REQUIRED ACTION »
Word for word, retype the lines from the one containing "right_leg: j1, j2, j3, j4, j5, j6" to the one containing "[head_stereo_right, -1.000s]" below, keeping both end lines and dropping the pictures.

########

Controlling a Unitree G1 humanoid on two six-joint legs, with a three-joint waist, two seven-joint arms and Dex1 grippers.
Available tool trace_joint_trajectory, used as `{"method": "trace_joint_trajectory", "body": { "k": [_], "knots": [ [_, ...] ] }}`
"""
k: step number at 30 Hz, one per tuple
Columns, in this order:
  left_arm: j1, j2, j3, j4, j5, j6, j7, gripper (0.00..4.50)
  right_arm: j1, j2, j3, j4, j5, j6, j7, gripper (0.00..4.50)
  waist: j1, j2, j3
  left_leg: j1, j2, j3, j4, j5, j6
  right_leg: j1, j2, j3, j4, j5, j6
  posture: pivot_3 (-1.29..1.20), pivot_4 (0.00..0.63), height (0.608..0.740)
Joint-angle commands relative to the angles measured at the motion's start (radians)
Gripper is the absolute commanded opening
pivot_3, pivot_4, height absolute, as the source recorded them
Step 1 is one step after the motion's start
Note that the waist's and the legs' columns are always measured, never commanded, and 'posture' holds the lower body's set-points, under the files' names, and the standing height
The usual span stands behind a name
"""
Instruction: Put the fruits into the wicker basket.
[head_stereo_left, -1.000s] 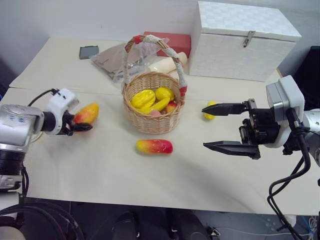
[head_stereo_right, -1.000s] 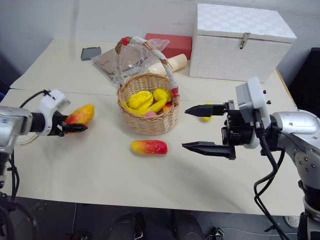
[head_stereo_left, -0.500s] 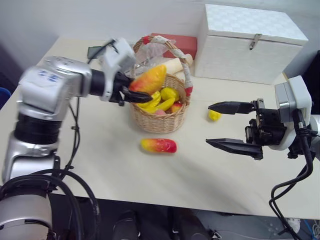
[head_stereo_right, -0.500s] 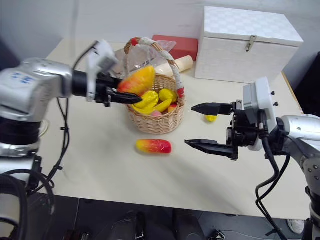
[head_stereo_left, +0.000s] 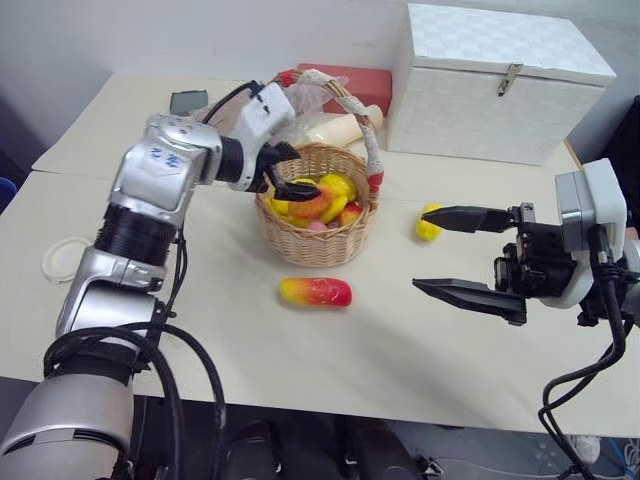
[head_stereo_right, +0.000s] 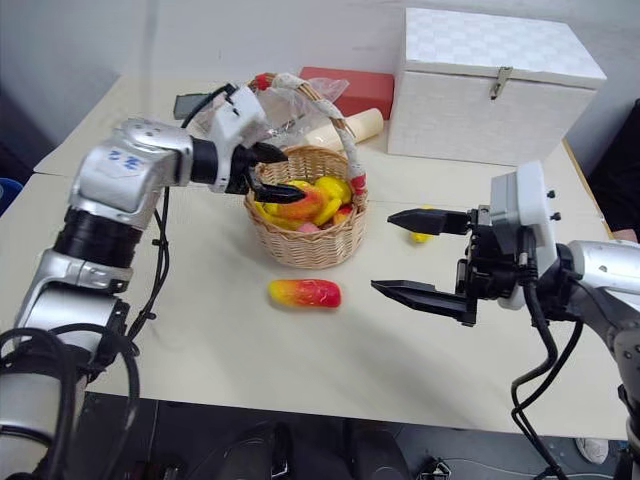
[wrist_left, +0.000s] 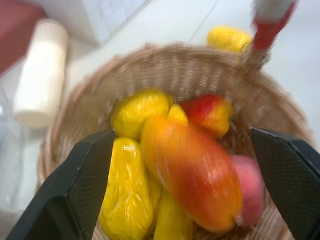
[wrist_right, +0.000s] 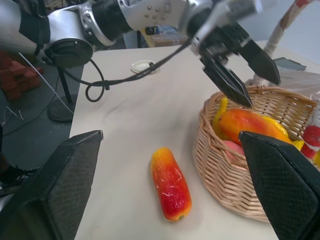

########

SOLUTION TO THIS EXERCISE »
  right_leg: j1, j2, j3, j4, j5, j6
  posture: pivot_3 (-1.29..1.20), pivot_4 (0.00..0.63), height (0.608..0.740)
Joint-angle commands relative to the angles measured at the motion's start (radians)
Gripper is the absolute commanded opening
pivot_3, pivot_4, height absolute, as the source recorded them
Step 1 is one step after the motion's start
Note that the waist's and the legs' columns are always measured, never commanded, and 'posture' holds the lower body's set-points, under the files' names, and the standing height
The usual span stands behind a name
"""
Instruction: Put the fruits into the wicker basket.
[head_stereo_left, -1.000s] 
[head_stereo_right, -1.000s] 

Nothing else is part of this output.